Maybe that’s why Christian Jones can alternate seamlessly between the cold terminology of business and the romantic language of art.
He wants to get his “brand name out there” while just “creating from the heart.” He wants to get DeCarl’s Wrld “into different stores and businesses” in hopes that expansion will allow him to keep “spreading my message.”
“I’m hoping I don’t focus on the money and just focus on creating and trying to uplift people with the message I am spreading,” Christian Jones said. “The money will just be a byproduct.”
Yoga Jones works for Wells Fargo in Billings, but was a relentless business man in his younger days.
“I’ve always been an entrepreneur at heart, and I think that lives on to him,” he said.
Yoga is the first to admit his early business ventures flopped.
“I probably created and failed at four different businesses,” he said. “(But) I always had great ideas.”
Even his most successful idea – a company that sold cell phone accessories just as cell phones took off in the mid-to-late nineties – had a shelf life.
Yoga even invoked Thomas Edison’s struggle to invent the light bulb. “He had a lot of failures” but kept moving forward until he realized his goal.

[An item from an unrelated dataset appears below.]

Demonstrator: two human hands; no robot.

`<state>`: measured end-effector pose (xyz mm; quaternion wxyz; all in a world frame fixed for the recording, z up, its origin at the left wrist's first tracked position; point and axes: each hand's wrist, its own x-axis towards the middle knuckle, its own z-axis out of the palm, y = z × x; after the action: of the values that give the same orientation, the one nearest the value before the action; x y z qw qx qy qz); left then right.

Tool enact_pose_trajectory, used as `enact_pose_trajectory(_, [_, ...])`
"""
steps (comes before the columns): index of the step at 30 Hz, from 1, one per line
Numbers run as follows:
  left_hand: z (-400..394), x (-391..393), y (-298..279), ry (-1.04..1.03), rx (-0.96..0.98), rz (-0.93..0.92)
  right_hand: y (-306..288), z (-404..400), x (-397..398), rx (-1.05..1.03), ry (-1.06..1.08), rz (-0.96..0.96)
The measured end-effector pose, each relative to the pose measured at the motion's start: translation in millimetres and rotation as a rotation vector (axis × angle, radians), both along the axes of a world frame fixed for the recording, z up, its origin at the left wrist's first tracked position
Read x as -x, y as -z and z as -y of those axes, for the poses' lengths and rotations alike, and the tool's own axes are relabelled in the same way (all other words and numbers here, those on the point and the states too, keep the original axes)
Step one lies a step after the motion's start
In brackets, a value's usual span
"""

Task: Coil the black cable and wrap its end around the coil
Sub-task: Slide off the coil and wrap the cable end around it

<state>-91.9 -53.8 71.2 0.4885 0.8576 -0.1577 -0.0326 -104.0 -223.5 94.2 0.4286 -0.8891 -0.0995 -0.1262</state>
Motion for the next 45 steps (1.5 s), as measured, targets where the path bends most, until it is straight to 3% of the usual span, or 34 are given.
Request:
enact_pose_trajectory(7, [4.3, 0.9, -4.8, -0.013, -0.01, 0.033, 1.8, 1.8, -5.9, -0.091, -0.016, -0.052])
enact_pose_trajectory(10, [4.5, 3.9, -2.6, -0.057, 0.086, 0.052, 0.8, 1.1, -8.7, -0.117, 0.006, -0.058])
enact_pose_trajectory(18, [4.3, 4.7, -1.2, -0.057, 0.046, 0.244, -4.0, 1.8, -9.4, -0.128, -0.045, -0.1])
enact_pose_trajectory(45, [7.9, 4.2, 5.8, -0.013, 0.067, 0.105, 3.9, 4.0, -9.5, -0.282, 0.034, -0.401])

“I learned a lot. Every time something failed, it was always a great learning experience,” Yoga said.
Now, Yoga believes that Christian will be able to build on the experiences of his parents. Andrea gets credit for exposing Christian to her successful jewelry shops, and Yoga believes Christian’s vision and drive stems from his examples.
“The bravado of it all derives from me,” Yoga said.
Yoga isn’t worried about Christian’s decision to pursue life as an artist. In fact, he sees himself in his son’s aspirations.
“He’s actually doing something that he loves, that he has a passion (for), that he wants to take all the way,” Yoga said.
With the modest notoriety that DeCarl’s Wrld has already garnered, Christian has accomplished what his father couldn’t — attach their shared name to a successful business with room to grow.
“I can live vicariously through him. I almost get a second chance,” Yoga said. “Not for me, but to help Christian to get to that level that I wanted to get to.”
And even if it doesn’t work out, Yoga Jones is comforted by the education his son secured.
“He’s about to graduate, he’s got a great GPA. All that’s in his pocket,” Yoga said. “If he can’t make DeCarl’s Wrld pop off, I feel good at least he has that mechanical engineering degree to fall back on.”
Christian fully understands the risk he’s taking. There’s a level of security that comes with a career in engineering, certainly more than comes with a swing at the art world.
“But for the most part people have been really supportive of what I want to do,” he said. “Yes, I’m aware of what people expect. And what I’m doing is different. It’s just about accepting what I really want out of life and try not to worry about what people expect too much.”
So far the reception to his decision, and his art, has been positive.
“I don’t think I have any haters yet,” Christian said. “I think people are embracing it well, so I just want to continue to push the message in as many ways as I can.”
Christian still doodles when bored in class, and in just a few weeks he’ll be able to devote himself to his art full-time.
“Ever since I started (DeCarl’s Wrld) I had engineering and basketball, I feel like I really haven’t been able to give it my all so far,” Christian said. “I want to just keep pushing it and see if I can keep expanding.”
As for basketball, Jones is done as a player in organized ball, and doesn’t envision himself as a coach. And while he’ll play in the occasional pick-up game or 3-on-3 tournament, he says art is his new daily routine. Christian DeCarl Jones wouldn’t be staying true to himself if he didn’t take aim at his goal and shoot his shot.
“It’s kind of like another way of getting in the gym,” Jones said. “Instead of shooting hoops I’m in my room grinding hella doodles.”